Сгущались сумерки, и над чередой приземистых домиков раздавались звуки флейты. Несколько молодых рабочих стояли снаружи, с любопытством разглядывая нас. Комната, в которую нас поселили, была абсолютно пустой, за исключением двуспальной кровати. Мы с отцом внесли туда маленький стол и четыре стула, привезенные из Шихэцзы. Пол был земляной, стены – из саманного кирпича с торчащими пшеничными стеблями. Я смастерил простую масляную лампу: налил керосин в пустую аптечную бутылочку, проткнул крышку и продел через нее обрывок шнурка.



Мой отец был очень неприхотлив, от жизни ему требовалось только одно – возможность читать и писать. Обязанностей у него тоже было немного. Мать сама выполняла всю работу по дому, не ожидая от нас помощи. Но теперь мы остались втроем – отец, Гао Цзянь и я; а наша жизнь на новом месте возбуждала любопытство у других рабочих – простых «бойцов военизированной фермы», которые стали задавать бесцеремонные вопросы. «Это твой дед?» – спрашивали они меня. Или: «Скучаешь по матери?» Со временем я научился сам вести хозяйство.

Я попытался сделать печку, чтобы мы могли согреваться и кипятить воду. Но печной дым выходил откуда угодно, только не из трубы, так что от всей этой возни у меня мучительно болели глаза, я задыхался, пока наконец не сообразил, что нужен свободный доступ воздуха к топке. Были и другие домашние дела: принести воду из колодца, забрать еду из столовой, подкинуть дров в печь, выгрести из нее золу. Кто-то должен был это делать, и чаще всего этим кем-то оказывался я.

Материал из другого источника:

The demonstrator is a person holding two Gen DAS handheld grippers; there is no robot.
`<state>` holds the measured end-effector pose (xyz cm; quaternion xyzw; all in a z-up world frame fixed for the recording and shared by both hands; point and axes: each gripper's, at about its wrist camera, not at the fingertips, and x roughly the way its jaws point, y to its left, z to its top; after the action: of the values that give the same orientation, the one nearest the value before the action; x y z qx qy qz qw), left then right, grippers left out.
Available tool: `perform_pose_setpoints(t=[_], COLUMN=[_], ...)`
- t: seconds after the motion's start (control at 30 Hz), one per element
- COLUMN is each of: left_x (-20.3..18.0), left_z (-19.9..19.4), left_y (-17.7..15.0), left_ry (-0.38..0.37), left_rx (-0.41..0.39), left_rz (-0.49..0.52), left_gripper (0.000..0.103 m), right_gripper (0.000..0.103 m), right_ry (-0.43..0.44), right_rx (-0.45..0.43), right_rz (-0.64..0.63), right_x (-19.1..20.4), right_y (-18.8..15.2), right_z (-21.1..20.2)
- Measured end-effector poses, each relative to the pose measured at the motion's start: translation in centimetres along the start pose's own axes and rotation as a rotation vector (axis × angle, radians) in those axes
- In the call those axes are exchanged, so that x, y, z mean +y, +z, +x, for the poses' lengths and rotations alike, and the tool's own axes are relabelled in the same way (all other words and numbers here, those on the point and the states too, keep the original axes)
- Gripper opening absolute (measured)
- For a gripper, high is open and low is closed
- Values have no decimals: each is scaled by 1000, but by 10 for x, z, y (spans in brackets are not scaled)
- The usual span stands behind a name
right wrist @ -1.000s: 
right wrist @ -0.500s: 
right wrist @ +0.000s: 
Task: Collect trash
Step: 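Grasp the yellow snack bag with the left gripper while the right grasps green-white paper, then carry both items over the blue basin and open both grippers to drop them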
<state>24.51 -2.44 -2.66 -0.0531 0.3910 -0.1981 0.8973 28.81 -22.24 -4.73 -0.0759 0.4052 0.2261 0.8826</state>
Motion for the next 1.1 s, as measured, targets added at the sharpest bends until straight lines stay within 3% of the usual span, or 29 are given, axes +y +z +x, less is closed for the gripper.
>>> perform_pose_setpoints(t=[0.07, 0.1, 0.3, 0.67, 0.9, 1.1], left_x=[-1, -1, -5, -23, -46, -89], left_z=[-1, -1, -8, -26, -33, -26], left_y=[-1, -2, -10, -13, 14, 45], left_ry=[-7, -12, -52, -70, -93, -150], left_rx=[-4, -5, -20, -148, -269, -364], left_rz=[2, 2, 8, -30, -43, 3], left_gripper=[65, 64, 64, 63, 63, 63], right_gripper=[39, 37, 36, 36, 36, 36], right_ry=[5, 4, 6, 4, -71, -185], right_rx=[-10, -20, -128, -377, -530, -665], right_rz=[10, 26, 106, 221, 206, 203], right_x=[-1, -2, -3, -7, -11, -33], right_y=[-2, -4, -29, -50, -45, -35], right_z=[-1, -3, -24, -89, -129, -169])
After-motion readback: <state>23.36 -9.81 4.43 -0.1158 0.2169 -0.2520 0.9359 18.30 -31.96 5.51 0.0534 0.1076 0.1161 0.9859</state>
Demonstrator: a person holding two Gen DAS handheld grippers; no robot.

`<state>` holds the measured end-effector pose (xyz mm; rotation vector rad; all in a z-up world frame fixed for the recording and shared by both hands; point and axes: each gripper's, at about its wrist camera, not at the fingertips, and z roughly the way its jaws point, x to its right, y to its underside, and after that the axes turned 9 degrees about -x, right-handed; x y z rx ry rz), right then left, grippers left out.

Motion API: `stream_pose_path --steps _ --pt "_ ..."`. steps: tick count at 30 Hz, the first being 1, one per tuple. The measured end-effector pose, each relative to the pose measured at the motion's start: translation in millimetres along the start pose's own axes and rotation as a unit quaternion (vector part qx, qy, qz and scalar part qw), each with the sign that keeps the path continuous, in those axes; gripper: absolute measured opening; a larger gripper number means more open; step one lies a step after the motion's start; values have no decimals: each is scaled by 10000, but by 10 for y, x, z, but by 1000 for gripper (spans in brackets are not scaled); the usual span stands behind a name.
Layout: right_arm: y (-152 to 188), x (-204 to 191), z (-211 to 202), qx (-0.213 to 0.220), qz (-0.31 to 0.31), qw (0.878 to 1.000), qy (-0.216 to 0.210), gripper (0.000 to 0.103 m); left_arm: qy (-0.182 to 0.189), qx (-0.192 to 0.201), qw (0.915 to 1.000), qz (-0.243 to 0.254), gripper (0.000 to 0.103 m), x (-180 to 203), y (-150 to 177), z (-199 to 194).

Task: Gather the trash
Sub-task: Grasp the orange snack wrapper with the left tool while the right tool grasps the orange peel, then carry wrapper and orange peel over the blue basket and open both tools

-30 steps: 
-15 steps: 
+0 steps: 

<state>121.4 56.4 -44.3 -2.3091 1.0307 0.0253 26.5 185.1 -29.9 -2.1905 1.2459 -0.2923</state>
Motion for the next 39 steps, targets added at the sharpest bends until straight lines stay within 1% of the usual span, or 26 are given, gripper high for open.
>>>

Казалось, что между нашей прошлой и нынешней жизнью порвана всякая связь: ничего общего, кроме закатов и рассветов. Наше существование превратилось в бесконечный курс выживания в дикой природе, и неизвестно было, удастся ли нам выжить. Фасад здания производственной роты выходил на север, на пустыню размером со Швейцарию. Увидев ее впервые, я пришел в такой восторг, что побежал по голому песку и остановился, только когда запыхался. Затем я распластался по земле и стал смотреть в бесконечное синее небо. Но восторг быстро прошел. Под безжалостными лучами солнца на поверхности пустыни не было ни тени: соляное плато было таким белым, что казалось покрытым толстым слоем снега. Каждый порыв горячего ветра приносил сюда верблюжьи колючки, которые вместе с песчинками соли впивались мне в кожу, как иголки.

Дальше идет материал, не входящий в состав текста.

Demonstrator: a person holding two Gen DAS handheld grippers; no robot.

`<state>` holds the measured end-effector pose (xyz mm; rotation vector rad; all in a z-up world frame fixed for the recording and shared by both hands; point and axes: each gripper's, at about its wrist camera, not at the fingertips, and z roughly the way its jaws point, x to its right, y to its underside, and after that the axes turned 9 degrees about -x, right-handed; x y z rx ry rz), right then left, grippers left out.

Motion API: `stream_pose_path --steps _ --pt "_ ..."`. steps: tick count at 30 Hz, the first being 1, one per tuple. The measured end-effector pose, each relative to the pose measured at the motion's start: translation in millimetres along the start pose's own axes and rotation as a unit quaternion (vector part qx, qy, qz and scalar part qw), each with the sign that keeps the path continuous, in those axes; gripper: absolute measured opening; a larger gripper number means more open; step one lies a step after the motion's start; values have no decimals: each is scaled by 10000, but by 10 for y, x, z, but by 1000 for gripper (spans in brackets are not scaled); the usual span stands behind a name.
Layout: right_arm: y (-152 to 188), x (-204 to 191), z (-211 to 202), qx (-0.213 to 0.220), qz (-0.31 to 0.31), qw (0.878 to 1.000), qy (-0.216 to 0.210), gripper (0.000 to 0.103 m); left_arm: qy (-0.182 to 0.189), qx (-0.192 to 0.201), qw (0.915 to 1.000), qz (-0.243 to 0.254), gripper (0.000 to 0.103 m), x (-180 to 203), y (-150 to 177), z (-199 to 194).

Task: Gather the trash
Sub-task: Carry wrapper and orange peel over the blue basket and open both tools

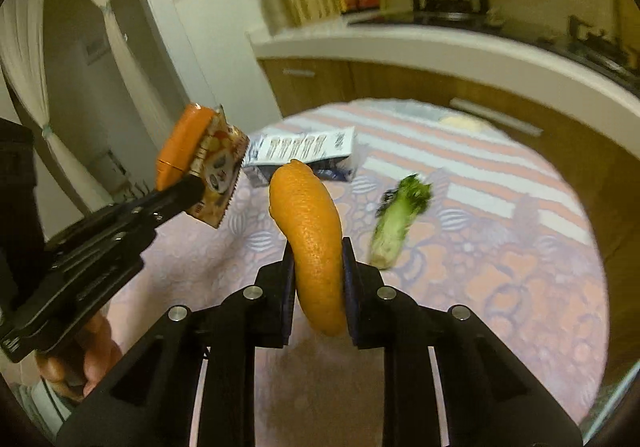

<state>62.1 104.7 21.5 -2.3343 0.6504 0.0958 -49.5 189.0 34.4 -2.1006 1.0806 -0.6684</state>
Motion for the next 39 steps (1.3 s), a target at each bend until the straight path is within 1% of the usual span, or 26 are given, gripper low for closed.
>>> stream_pose_path --steps 1,4,5,9,12,14,15,18,19,21,22,23,25,27,28,30,33,35,39 --pt "16 25 -61 61 27 10000 34 18 57 19 10000 54 10 53 -4 -23" --pt "125 150 -352 317 201 9990 224 18 463 87 9985 278 10 280 -9 -108" --pt "174 204 -459 403 271 9983 323 18 540 100 9980 325 10 348 -11 -121" --pt "383 433 -847 697 542 9938 672 18 949 119 9934 627 10 705 -17 -177" --pt "612 683 -1225 961 880 9858 1058 18 1177 113 9887 921 10 1056 -9 -184" --pt "757 831 -1432 1082 1075 9805 1243 18 1338 104 9842 1157 10 1321 14 -185" --pt "846 922 -1545 1147 1201 9768 1353 18 1433 95 9811 1294 10 1491 29 -184" --pt "1095 1148 -1819 1266 1492 9675 1600 18 1642 48 9742 1550 10 1837 94 -180" --pt "1215 1257 -1937 1304 1644 9622 1733 18 1754 -1 9706 1651 10 1990 121 -176" --pt "1375 1388 -2067 1322 1827 9548 1938 18 1910 -90 9650 1797 10 2212 159 -166" --pt "1473 1473 -2141 1312 1955 9490 2095 18 2019 -167 9606 1905 10 2377 194 -146" --pt "1565 1551 -2196 1299 2072 9444 2200 18 2078 -211 9580 1964 10 2463 218 -139" --pt "1777 1730 -2314 1269 2375 9347 2319 18 2233 -346 9505 2135 10 2720 293 -104" --pt "1969 1882 -2394 1220 2633 9257 2426 18 2329 -454 9448 2258 10 2921 345 -71" --pt "2050 1949 -2418 1182 2737 9210 2508 18 2397 -550 9403 2351 10 3069 394 -29" --pt "2200 2083 -2449 1077 2948 9110 2674 18 2463 -674 9355 2441 10 3231 445 43" --pt "2369 2223 -2454 943 3163 9001 2845 18 2545 -885 9265 2627 10 3533 580 165" --pt "2430 2275 -2452 867 3279 8944 2916 18 2569 -958 9216 2748 10 3675 637 213" --pt "2538 2434 -2414 712 3542 8872 2868 18 2553 -1101 9137 2963 10 3938 781 325"
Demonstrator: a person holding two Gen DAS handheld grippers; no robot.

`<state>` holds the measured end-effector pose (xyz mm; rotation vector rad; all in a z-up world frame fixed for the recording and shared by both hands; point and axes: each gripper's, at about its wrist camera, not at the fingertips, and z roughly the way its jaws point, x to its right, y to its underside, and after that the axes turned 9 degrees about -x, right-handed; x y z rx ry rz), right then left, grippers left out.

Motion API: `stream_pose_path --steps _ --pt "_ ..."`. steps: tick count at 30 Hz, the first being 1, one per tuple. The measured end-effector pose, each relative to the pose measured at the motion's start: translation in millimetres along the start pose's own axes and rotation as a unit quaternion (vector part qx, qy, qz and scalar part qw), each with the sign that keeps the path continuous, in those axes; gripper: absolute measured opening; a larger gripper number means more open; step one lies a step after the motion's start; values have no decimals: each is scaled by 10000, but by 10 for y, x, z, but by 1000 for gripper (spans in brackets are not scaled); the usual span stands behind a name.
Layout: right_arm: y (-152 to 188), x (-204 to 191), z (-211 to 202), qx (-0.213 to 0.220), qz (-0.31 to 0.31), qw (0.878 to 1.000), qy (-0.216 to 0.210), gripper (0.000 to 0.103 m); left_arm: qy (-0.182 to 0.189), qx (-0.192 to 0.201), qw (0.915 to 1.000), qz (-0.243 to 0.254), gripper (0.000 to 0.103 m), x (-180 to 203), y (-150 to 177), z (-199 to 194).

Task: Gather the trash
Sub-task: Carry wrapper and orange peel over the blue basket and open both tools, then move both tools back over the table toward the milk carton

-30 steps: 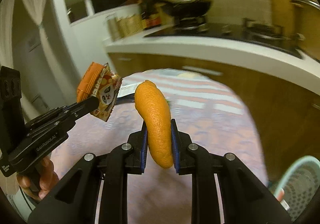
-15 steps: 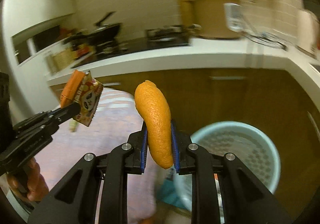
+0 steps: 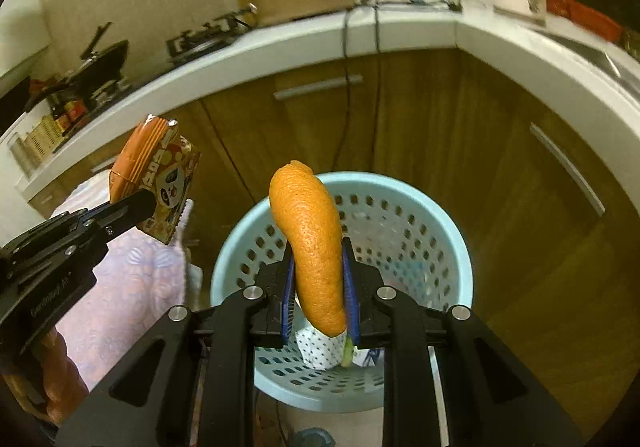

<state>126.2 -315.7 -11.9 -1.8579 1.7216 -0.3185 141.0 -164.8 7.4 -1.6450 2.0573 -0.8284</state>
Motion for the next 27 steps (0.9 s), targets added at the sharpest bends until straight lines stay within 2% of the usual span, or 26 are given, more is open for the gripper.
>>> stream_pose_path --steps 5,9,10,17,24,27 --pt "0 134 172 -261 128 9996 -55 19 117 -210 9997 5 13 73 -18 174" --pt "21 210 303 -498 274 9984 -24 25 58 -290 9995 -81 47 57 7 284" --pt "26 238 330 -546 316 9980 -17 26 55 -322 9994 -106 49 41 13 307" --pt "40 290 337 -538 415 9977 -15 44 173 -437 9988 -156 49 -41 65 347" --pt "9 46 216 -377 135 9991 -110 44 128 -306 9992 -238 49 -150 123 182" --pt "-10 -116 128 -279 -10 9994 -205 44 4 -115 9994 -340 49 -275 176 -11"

Прошлое работников было загадочным и темным, и этот приграничный регион помогал им оставить его позади. Этих людей уже забыли в родных местах, и они жили здесь и сейчас. Многие из них принадлежали к заклейменным «пяти категориям дискредитировавших себя слоев населения» – помещикам, кулакам, контрреволюционным элементам, преступникам и «правым». Или это были дети представителей «пяти категорий», как я. Встречались отставные военные, а также молодые люди, нежелательные в родных городах, либо беженцы из нищей китайской глубинки. Здесь, по крайней мере, они могли спастись от голодной смерти, обрабатывая пустую землю и выращивая урожай, достаточный для их пропитания.

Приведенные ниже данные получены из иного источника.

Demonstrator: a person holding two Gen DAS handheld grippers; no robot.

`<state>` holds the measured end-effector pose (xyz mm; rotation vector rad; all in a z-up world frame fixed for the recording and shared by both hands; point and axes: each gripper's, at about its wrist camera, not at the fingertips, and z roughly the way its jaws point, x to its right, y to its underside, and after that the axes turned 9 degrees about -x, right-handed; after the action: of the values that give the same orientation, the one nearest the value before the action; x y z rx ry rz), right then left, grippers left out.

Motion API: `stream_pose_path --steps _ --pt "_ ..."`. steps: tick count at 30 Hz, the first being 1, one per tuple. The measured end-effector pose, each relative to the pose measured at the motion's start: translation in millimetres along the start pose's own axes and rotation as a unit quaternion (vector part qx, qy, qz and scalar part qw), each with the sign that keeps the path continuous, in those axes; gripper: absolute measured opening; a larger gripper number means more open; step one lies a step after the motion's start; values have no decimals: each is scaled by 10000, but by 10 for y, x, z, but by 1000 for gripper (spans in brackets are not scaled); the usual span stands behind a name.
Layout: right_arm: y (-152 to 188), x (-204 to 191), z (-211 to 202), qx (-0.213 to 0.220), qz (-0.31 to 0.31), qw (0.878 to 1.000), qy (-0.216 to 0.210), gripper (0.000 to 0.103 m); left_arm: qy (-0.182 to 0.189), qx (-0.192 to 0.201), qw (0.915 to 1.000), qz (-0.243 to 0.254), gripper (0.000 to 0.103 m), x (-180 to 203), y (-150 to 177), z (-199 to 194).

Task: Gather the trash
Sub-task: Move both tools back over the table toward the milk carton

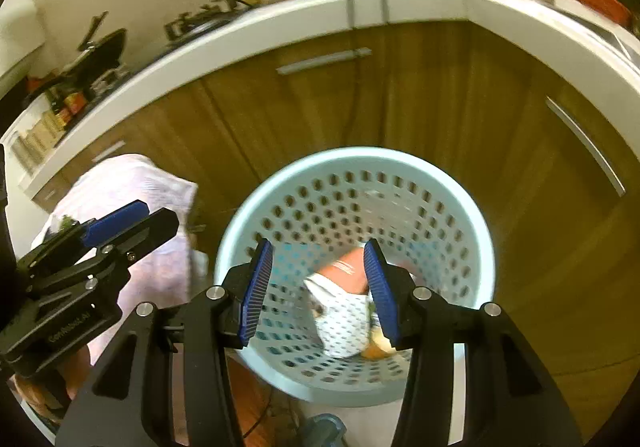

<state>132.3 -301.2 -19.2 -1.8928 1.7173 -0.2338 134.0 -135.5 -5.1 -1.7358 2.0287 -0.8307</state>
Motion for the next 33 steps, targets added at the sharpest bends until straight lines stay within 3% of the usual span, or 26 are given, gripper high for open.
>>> stream_pose_path --steps 9,15,18,27,33 --pt "-90 -974 -395 496 -910 9936 -454 44 -451 771 9927 -809 49 -787 168 -883" --pt "-89 -1743 -585 773 -1514 9818 -848 44 -1016 1156 9775 -1444 49 -1495 399 -1471" --pt "-59 -2254 -579 825 -1922 9732 -952 44 -1341 1326 9649 -1829 49 -1927 605 -1773" --pt "37 -3447 -315 998 -2745 9496 -1133 44 -2040 1322 9314 -2709 53 -3046 1128 -2272" --pt "56 -4027 354 527 -2975 9471 -1083 44 -2322 919 9165 -3125 54 -3707 1479 -2180"
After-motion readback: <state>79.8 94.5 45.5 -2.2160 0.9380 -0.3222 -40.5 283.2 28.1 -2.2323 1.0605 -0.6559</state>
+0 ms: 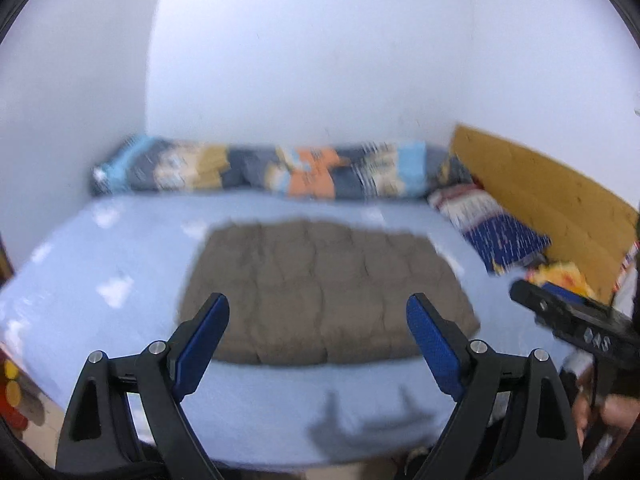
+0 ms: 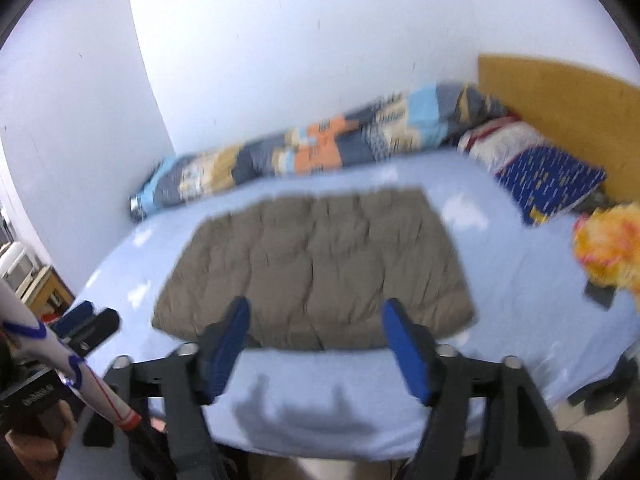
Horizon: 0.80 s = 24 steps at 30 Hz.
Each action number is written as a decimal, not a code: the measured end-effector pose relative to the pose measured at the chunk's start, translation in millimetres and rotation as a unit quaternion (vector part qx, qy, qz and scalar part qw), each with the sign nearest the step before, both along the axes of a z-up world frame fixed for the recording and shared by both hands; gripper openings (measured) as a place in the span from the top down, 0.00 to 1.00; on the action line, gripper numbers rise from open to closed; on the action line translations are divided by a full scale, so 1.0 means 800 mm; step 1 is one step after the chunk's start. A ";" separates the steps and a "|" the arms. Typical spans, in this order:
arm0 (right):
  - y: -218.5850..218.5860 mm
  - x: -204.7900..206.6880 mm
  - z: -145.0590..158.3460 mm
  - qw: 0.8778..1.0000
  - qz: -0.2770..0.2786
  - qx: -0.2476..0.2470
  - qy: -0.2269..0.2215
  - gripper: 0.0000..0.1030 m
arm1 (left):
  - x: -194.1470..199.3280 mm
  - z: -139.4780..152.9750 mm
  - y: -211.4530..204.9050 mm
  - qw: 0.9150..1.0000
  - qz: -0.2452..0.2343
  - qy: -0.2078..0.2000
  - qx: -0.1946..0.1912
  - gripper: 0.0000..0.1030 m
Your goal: Fold large clothes
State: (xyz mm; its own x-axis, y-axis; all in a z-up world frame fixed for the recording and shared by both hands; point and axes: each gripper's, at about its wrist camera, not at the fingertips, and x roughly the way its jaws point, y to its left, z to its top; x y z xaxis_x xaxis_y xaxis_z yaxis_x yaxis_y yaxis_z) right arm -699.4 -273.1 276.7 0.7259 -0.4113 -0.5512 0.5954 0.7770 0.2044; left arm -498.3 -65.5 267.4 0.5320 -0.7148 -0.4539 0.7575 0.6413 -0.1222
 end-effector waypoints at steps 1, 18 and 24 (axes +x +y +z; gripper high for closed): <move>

Моего отца поначалу определили в отряд лесников. Чтобы изолировать его и ограничить тлетворное влияние на других, ему приказали в одиночку подрезать деревья и выдали секатор и пилу. Высаженные в хозяйстве вязы и лохи еще ни разу не подрезали, и они так разрослись, что напоминали скорее кустарник, чем деревья. Овцы обглодали и ободрали их стволы, а боковые ветви торчали во все стороны. Но отца новая работа вскоре увлекла – он любил деревья и радовался возможности находиться подальше от людей.

А я по утрам отправлялся на занятия, которые вел один на всю школу учитель в единственном классе, где, кроме меня, было еще шесть-семь второклассников и третьеклассников. В нашей роте не предлагали образования для детей постарше, так что мой брат Гао Цзянь, старше меня на пять лет, ходил в среднюю школу в другом подразделении производственного корпуса – там он и жил как школьник интерната.